Mariée. Rangée. Discrète en apparence. Mais chaque soir, quand les lumières s’éteignent, j’ouvre Signal ou Telegram et je redeviens moi-même : une femme chaude, trempée, affamée de mots qui cognent et de queues dures à distance.
Je cherche un homme sur Marseille, avec qui tout commence sans contact physique : des phrases crues, des confessions salaces, des vocaux tremblants et des sexpics sales. On s’écrit, on se chauffe, on se déshabille par messages. Et si le feu prend vraiment, on finira par se voir. Et se baiser comme on se l’est promis.
Confession par écran
Allongée nue, une main déjà posée entre mes jambes, je t’écris dans le noir.
« J’ai envie de ta queue. Tu me ferais quoi ? »
Tu réponds, sans attendre :
« Je te baiserais fort, jusqu’à ce que tu cries. »
Je mouille déjà.
« Dis-moi comment tu touches ma chatte. »
Et là tu me décris tout. Ta langue, ton doigt qui rentre doucement, puis deux, puis trois. Tu me lèches, tu m’ouvres. Chaque mot me fait gémir en silence. Je me frotte sous le drap. Tu m’écris sans pudeur, et moi je me branle en te lisant.
Ce jeu-là, c’est plus qu’un échauffement : c’est un vrai orgasme par messages.
Aveux sales, secrets mouillés
On se confie nos envies les plus crades.
Je t’envoie un vocal, voix cassée :
« J’ai envie d’un plan dans un parking, ou dans une ruelle, la jupe relevée. »
Tu répliques :
« J’ai baisé une inconnue dans les chiottes d’un bar. Sans un mot. »

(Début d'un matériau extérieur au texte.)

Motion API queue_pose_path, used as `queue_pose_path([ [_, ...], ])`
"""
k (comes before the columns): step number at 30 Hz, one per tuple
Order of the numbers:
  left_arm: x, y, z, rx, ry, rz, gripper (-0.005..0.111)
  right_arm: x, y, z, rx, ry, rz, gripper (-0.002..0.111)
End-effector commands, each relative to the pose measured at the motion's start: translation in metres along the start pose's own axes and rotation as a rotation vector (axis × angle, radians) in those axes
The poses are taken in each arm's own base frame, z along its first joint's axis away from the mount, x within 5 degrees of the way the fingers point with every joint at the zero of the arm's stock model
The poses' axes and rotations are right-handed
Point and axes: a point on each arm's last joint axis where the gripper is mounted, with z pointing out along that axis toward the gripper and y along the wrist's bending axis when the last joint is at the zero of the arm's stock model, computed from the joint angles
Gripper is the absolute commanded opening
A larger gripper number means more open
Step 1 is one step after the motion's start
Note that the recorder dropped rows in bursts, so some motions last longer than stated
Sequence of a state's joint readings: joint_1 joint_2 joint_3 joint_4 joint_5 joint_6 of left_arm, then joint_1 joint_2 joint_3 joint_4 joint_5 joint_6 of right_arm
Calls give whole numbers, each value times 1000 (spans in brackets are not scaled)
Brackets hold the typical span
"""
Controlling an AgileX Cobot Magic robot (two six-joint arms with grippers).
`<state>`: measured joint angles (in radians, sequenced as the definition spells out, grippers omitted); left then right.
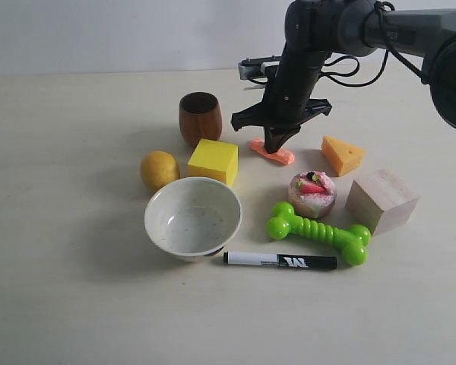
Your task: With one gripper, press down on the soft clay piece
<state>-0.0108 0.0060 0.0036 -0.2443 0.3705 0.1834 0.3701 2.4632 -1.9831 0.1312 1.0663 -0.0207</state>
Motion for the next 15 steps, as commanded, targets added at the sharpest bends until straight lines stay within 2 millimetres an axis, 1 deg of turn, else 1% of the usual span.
queue_pose_path([
  [1,-2,0,-1,-2,-17,-2,0,3,-4,19,31,10,7,0],
  [8,-2,0,-1,-2,-17,-2,0,1,-4,10,34,-16,3,0],
  [15,-2,0,-1,-2,-17,-2,0,-4,-1,-12,32,-79,-1,0],
])
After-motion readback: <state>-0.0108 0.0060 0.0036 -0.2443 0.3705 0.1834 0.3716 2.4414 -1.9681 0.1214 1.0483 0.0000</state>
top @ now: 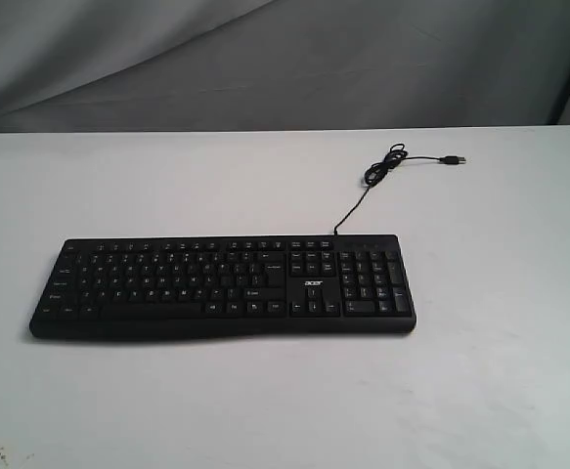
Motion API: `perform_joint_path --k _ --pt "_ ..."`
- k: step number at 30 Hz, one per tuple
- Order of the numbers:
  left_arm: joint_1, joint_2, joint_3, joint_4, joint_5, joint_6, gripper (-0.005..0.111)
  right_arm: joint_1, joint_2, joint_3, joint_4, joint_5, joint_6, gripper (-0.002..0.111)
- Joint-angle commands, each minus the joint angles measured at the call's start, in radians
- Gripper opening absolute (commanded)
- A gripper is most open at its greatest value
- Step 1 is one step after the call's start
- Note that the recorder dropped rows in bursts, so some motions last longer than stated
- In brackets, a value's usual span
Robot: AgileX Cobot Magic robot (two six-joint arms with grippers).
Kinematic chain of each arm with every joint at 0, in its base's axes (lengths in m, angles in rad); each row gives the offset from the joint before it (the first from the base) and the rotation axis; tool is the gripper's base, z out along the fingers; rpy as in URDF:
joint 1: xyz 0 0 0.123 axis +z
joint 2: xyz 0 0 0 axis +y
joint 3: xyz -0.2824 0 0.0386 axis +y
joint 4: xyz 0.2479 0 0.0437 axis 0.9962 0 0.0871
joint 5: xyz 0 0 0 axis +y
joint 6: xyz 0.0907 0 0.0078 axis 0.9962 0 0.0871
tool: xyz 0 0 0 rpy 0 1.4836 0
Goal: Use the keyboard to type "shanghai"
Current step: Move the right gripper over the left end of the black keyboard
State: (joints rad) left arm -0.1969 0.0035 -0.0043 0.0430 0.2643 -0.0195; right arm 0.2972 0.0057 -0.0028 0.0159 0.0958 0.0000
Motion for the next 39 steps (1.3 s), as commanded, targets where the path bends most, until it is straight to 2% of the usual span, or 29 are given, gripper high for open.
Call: perform_joint_path --k 1,9,11,13,15,23,27,30,32,36,39 --pt "-0.005 -0.003 0.004 0.001 -0.005 -0.003 0.0 -0.007 -0.006 0.003 -0.006 0.0 0.0 0.0" --pt "-0.005 -0.003 0.004 0.001 -0.005 -0.003 0.0 -0.007 -0.006 0.003 0.003 0.0 0.0 0.0" --pt "-0.005 -0.003 0.004 0.001 -0.005 -0.003 0.0 -0.007 -0.006 0.003 0.094 0.003 0.0 0.0" --pt "-0.005 -0.003 0.004 0.001 -0.005 -0.003 0.0 -0.007 -0.006 -0.049 -0.016 0.075 0.0 0.0" --pt "-0.005 -0.003 0.004 0.001 -0.005 -0.003 0.0 -0.007 0.001 -0.16 -0.04 0.157 0.0 0.0" --pt "-0.005 -0.003 0.004 0.001 -0.005 -0.003 0.0 -0.007 0.363 -0.44 -0.04 0.155 0.0 0.0" --pt "-0.005 -0.003 0.004 0.001 -0.005 -0.003 0.0 0.005 0.561 -0.47 -0.057 0.07 0.051 0.0" --pt "-0.005 -0.003 0.004 0.001 -0.005 -0.003 0.0 0.089 0.674 -0.453 -0.151 0.007 0.267 0.0" --pt "-0.005 -0.003 0.004 0.001 -0.005 -0.003 0.0 0.187 0.755 -0.448 -0.187 -0.011 0.423 0.0" --pt "-0.005 -0.003 0.004 0.001 -0.005 -0.003 0.0 0.377 0.94 -0.462 -0.29 -0.159 0.447 0.0" --pt "-0.005 -0.003 0.004 0.001 -0.005 -0.003 0.0 0.507 1.128 -0.539 -0.352 -0.171 0.447 0.0"
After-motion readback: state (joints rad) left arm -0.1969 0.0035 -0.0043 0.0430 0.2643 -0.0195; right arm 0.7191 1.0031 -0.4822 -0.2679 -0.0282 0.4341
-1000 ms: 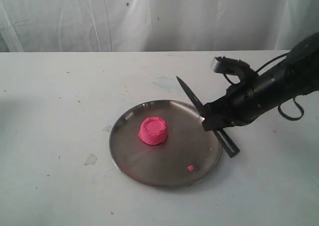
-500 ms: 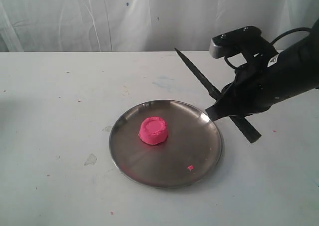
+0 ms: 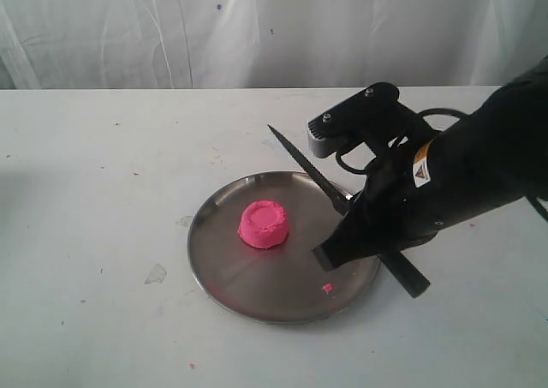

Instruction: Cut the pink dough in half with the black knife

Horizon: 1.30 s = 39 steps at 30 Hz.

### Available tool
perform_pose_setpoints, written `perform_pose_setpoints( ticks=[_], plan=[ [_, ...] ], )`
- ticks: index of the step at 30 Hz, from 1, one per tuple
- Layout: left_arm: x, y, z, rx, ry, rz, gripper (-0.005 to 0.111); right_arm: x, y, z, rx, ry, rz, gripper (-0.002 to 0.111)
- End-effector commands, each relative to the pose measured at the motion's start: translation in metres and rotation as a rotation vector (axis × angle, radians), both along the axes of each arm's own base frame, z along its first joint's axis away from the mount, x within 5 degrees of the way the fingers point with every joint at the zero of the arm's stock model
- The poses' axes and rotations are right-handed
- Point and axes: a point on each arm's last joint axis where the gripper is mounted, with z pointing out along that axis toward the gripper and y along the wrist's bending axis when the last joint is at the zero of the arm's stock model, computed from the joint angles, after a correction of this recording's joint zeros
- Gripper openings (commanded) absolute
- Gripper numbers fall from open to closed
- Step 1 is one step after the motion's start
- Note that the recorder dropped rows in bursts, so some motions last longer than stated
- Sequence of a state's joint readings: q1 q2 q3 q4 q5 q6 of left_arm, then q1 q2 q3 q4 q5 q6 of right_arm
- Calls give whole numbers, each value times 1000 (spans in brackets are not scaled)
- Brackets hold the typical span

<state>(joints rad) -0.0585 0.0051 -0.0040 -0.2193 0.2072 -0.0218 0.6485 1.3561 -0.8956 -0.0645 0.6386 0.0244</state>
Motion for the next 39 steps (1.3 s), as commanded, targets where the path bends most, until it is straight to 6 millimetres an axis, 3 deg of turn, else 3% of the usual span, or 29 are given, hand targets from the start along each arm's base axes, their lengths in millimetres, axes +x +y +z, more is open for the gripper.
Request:
perform_pose_setpoints(
  ticks=[1,9,15,26,39],
  plan=[
    [0,0,-1,-7,2,-2,0,-5,7,0,25,-28,2,0],
    [0,0,-1,-7,2,-2,0,-1,11,3,-18,-27,52,0],
    [0,0,-1,-7,2,-2,0,18,26,-5,-109,52,84,0],
    [0,0,-1,-7,2,-2,0,57,58,-32,-186,148,107,0],
    [0,0,-1,-7,-4,-2,0,70,69,-63,-226,187,128,0]
  ],
)
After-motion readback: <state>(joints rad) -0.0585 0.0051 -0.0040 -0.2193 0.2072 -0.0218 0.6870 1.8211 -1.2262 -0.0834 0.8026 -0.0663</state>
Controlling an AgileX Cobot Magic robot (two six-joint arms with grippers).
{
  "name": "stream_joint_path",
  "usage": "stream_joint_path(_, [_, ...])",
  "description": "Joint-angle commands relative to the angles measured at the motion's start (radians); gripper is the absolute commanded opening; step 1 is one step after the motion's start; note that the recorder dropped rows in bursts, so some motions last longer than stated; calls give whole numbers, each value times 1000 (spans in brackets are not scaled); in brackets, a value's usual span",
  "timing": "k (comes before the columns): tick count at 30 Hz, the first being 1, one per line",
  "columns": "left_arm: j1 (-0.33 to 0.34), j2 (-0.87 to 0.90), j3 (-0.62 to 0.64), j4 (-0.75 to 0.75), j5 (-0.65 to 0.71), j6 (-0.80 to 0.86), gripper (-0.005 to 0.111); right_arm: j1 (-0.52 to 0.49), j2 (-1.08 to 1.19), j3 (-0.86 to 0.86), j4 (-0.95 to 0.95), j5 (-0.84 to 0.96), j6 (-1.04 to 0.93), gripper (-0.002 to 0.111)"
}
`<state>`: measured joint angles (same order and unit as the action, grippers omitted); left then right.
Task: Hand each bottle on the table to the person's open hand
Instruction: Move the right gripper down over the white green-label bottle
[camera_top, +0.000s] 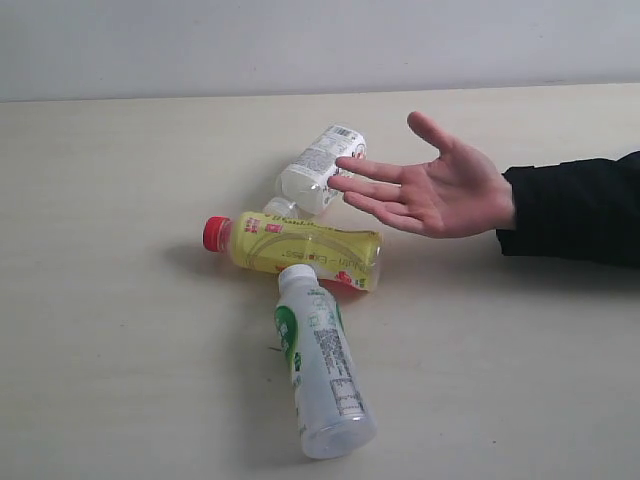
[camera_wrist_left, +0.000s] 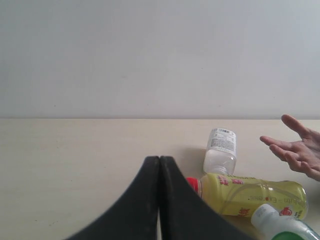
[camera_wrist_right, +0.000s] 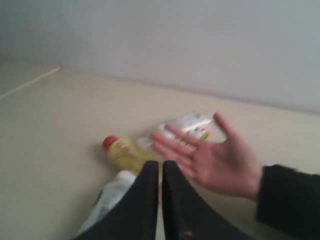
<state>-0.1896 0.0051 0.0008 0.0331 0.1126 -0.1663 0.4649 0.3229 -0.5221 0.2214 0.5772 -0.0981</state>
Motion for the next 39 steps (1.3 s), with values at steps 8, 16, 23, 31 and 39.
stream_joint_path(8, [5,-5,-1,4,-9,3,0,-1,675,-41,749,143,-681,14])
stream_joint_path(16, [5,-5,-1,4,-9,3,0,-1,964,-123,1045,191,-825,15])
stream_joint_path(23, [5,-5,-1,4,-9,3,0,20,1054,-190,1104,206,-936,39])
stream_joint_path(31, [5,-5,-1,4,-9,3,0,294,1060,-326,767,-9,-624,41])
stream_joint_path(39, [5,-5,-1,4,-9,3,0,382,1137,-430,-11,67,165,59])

Je bande dans ma tête. Tu me dis que t’aimerais me retrouver en voiture, sans culotte, les jambes ouvertes.
Je t’avoue que j’ai joui un jour pendant un appel pro. En douce. Doigts trempés, culotte imbibée.
Ce sont nos aveux qui nous rapprochent, pas le contact. Notre adultère est mental. Et il est déjà en train de nous consumer.
Sexpics et tension montante
Je t’envoie une photo floue, cadrée bas : mes doigts écartent mes lèvres. Tu me réponds avec la photo de ta queue en l’air. Grosse. Prête. Je bande par procuration. Je te murmure :
« Je veux que tu me défonces. »
Tu proposes une visio.
Cam brûlante, orgasme net
On se regarde à travers l’écran. Pas un mot.
Je glisse deux doigts en moi, lentement. Toi tu branles ta queue, en rythme avec mes mouvements. On gémit en se caressant et on halète. On se fixe en atteignant l’orgasme.
Je viens en premier, secouée, tremblante. Tu bandes encore plus fort. Puis tu craches, bruyamment, hors champ. Je souris, je suis déjà accro.
Et là tu souffles :
« Je veux te voir. Pour de vrai. »
Je te réponds sans hésiter : moi aussi.
Adultère numérique, réelle tension
Tout a commencé par des mots.
Mais chaque phrase, chaque photo, chaque gémissement partagé nous pousse à aller plus loin. Ce jeu est dangereux. Il est vicieux. Il est délicieux. Et il nous dévore.
Je suis une femme mariée, bien rangée en façade. Mais la nuit, je suis salope, chaude, prête à jouer jusqu’à ce que tu n’en puisses plus.
Viens dans ce jeu brûlant
Écris-moi. Raconte-moi comment tu veux que je te chauffe à distance. Dis-moi si tu veux ma voix, mes mots, mes photos, ou mes cris en visio.
Ce jeu va nous faire jouir. Ce jeu va tout cramer.